We are two french mechanical engineering students interested in reinforcement learning trying to apply Q-learning to a rotary inverted pendulum for a project. We have watched David Silver's "youtube course" and read chapters of Sutton & Barto, the basic theory was easy... But we have yet to see any positive results on our pendulum.
Here is a picture of the rotary inverted pendulum we built and a graph of our latest test, showing the average reward per episode (in green). A computer running python code commutates with an Arduino which in turn controls a stepper motor. We have a rotary encoder which gives us the angle of the pendulum (from which we also calculate the angular velocity).
As a first step, we have chosen to use Q-learning in a discrete two-dimensional state-space (angular position and velocity). We have let our system run for many hours without any sign of improvement. We have tried varying the parameters of the algorithm, the actions possible, the number of states and their partitioning, etc. Also, our system tends to heat up quite a bit so we have separated the learning into episodes of about 200 steps followed by a brief period of rest. In order to increase speed and precision, we batch update the Q values at the end of each episode.
Here is our update function:
# Get Q values from database
Q_dict = agent.getAllQ()
E_dict = {}
# Set E_dict to 0 for all state-action pairs
for s,a in a_StateActionPairs:
E_dict[s + a] = 0
# Q Algorithm
# For every step
for i_r in episode_record:
state, action, new_state, new_action, greedy_action, R = i_r
# Get Q for current step and calculate target
Q = Q_dict[(state, action)]
target = R + GAMMA*Q_dict[(new_state,greedy_action)]
# Update E for visited state
E_dict[(state, action)] += 1
# Update Q for every state-action pair
for s,a in a_StateActionPairs:
updatedQ = Q_dict[(s,a)]+ALPHA*E_dict[(s,a)]*(target-Q)
Q_dict[(s,a)] = updatedQ
# Set E to 0 if new_action was chosen at random (epsilon-greedy)
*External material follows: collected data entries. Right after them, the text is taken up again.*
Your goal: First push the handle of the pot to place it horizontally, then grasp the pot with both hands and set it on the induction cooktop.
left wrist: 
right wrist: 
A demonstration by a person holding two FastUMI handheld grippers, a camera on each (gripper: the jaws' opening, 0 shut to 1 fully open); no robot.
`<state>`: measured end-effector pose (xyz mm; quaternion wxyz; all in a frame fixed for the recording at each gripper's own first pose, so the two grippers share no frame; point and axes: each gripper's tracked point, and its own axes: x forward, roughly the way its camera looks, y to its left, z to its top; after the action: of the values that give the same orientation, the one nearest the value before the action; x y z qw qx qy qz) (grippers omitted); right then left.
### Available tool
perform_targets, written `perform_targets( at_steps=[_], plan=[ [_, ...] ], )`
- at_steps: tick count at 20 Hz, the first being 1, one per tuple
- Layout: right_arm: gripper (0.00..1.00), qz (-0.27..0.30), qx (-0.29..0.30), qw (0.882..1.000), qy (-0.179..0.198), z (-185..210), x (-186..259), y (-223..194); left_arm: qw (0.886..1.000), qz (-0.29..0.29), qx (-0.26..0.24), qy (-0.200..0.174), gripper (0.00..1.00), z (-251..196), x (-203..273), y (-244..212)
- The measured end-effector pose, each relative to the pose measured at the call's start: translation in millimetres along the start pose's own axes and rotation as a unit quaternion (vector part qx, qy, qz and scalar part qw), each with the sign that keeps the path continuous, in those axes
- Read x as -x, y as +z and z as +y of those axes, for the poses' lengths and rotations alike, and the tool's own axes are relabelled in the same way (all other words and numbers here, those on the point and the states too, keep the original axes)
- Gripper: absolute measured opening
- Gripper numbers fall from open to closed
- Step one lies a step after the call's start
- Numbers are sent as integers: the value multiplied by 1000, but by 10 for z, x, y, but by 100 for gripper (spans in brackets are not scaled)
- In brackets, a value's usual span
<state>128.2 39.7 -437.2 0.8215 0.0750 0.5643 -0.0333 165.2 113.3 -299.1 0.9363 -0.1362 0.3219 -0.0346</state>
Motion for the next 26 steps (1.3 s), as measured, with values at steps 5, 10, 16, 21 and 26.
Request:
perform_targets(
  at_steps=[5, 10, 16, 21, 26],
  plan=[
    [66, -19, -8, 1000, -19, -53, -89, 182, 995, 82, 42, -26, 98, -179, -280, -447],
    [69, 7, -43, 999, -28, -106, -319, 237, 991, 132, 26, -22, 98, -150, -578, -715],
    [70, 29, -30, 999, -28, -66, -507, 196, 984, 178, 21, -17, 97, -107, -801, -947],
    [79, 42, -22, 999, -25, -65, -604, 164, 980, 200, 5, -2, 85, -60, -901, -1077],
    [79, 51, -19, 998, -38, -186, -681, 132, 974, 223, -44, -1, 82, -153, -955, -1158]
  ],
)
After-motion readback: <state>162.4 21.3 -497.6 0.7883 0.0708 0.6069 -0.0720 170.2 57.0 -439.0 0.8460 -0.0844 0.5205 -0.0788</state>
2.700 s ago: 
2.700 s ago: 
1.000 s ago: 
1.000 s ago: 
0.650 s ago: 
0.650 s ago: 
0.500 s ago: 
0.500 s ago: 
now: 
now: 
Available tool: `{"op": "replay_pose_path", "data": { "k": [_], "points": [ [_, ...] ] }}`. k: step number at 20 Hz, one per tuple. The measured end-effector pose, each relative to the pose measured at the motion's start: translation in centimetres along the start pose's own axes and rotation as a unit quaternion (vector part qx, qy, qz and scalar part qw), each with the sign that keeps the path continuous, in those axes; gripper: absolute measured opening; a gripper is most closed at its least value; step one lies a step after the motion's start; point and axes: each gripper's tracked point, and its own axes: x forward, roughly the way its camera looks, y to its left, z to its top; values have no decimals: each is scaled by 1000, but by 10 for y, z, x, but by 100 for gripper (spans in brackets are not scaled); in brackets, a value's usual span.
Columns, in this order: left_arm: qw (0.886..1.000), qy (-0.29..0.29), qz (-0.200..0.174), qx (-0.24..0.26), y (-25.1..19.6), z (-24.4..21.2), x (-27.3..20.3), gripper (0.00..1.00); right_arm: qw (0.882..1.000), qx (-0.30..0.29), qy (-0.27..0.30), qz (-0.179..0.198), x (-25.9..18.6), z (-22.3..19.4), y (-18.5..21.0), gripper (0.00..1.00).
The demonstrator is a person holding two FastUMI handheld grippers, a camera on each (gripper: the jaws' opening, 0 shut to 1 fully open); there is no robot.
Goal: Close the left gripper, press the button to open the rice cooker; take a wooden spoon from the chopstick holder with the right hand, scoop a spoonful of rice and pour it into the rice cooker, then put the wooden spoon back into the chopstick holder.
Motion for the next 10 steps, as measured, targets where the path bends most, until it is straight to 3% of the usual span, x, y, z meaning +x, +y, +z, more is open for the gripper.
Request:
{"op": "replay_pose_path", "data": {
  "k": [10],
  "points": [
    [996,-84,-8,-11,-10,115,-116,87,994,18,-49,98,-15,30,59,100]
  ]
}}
if greedy_action == new_action:
E_dict[(s,a)] *= GAMMA*LAMBDA
else:
E_dict[(s,a)] = 0
# Update database
agent.setAllQ(Q_dict)
log.info('Qvalues updated')
Here is "main" part of the code: Github (https://github.com/Blabby/inverted-pendulum/blob/master/QAlgo.py)
Here our some of our hypothesis as to why are tests are unsuccessful: - The system has not run for a long enough time - Our exploration (e-greedy) in not adapted to the problem - The hyper-parameters are not optimized - Our physical system is too unpredictable
Does anyone have any experience applying reinforcement learning to physical systems? We have hit a roadblock and are looking for help and/or ideas.